As others have stated, Rubyists will use methods or blocks way more than lambdas.
Ruby's Enumerable is a very powerful mixin, so I feel it pays here to build an enumerable in a similar way as Prime. So:
require 'prime'
class Triangular
class << self
include Enumerable
def each
sum = 0
1.upto(Float::INFINITY) do |i|
yield sum += i
end
end
end
end
This is very versatile. Just checking it works:
Triangular.first(4) # => [1, 3, 7, 10]
Good. Now you can use it to solve your problem:
def factor_count(num)
prime_fac = Prime.prime_division(num)
exponents = prime_fac.collect { |item| item.last + 1 }
exponents.inject(1, :*)
end
Triangular.find{|t| factor_count(t) >= 500} # => 76576500
Notes:
Float::INFINITY is new to 1.9.2. Either use 1.0/0, require 'backports' or do a loop if using an earlier version.
The each could be improved by first checking that a block is passed; you'll often see things like:
def each
return to_enum __method__ unless block_given?
# ...
Rather than solve the problem in one go, looking at the individual parts of the problem might help you understand ruby a bit better.
The first part is finding out what the triangle number would be. Since this uses sequence of natural numbers, you can represent this using a range in ruby. Here's an example:
(1..10).to_a => [1,2,3,4,5,6,7,8,9,10]
An array in ruby is considered an enumerable, and ruby provides lots of ways to enumerate over data. Using this notion you can iterate over this array using the each method and pass a block that sums the numbers.
sum = 0
(1..10).each do |x|
sum += x
end
sum => 55
This can also be done using another enumerable method known as inject that will pass what is returned from the previous element to the current element. Using this, you can get the sum in one line. In this example I use 1.upto(10), which will functionally work the same as (1..10).
1.upto(10).inject(0) {|sum, x| sum + x} => 55
Stepping through this, the first time this is called, sum = 0, x = 1, so (sum + x) = 1. Then it passes this to the next element and so sum = 1, x = 2, (sum + x) = 3. Next sum = 3, x = 3, (sum + x) = 6. sum = 6, x = 4, (sum + x) = 10. Etc etc.
That's just the first step of this problem.
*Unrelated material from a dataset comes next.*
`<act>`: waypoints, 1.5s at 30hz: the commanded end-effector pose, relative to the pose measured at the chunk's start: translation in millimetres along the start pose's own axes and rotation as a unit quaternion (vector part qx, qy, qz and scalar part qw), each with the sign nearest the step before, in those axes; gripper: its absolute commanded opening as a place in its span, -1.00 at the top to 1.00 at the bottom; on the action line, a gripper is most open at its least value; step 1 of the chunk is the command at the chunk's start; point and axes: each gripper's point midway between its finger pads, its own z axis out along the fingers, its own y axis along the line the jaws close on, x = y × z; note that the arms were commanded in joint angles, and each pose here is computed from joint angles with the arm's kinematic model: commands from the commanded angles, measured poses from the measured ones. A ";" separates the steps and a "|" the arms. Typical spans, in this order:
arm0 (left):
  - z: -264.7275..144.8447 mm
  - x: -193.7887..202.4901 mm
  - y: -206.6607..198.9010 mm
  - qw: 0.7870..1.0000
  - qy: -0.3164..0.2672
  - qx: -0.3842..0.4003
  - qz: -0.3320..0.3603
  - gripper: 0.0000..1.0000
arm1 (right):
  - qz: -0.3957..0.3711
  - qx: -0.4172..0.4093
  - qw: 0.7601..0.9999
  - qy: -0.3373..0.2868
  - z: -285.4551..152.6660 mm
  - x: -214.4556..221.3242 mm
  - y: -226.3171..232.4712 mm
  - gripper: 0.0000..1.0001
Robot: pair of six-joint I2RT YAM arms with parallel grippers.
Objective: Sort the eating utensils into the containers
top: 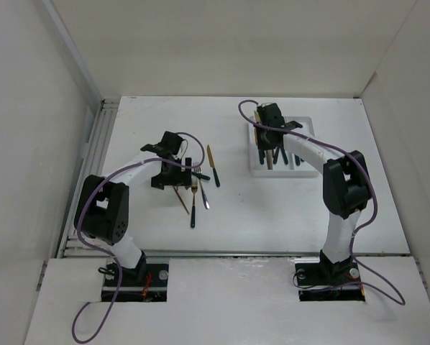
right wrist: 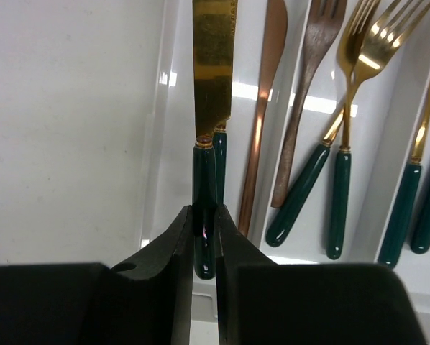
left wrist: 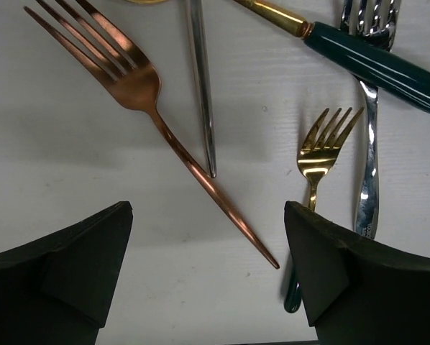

If you want to learn the language in this way, you should approach each part of the problem and learn what is appropriate to learn for that part, rather than tackling the entire problem.
REFACTORED SOLUTION (though not efficient at all)
def factors(n)
(1..n).select{|x| n % x == 0}
end
def triangle(n)
(n * (n + 1)) / 2
end
n = 2
until factors(triangle(n)).size >= 500
puts n
n += 1
end
puts triangle(n)
It looks like you are coming from writing Ocaml, or another functional language. In Ruby, you would want to use more def to define your methods. Ruby is about staying clean. But that might also be a personal preference.
And rather than a loop do you could while (faction_count(traingle_number(n)) < 500) do but for some that might be too much for one line.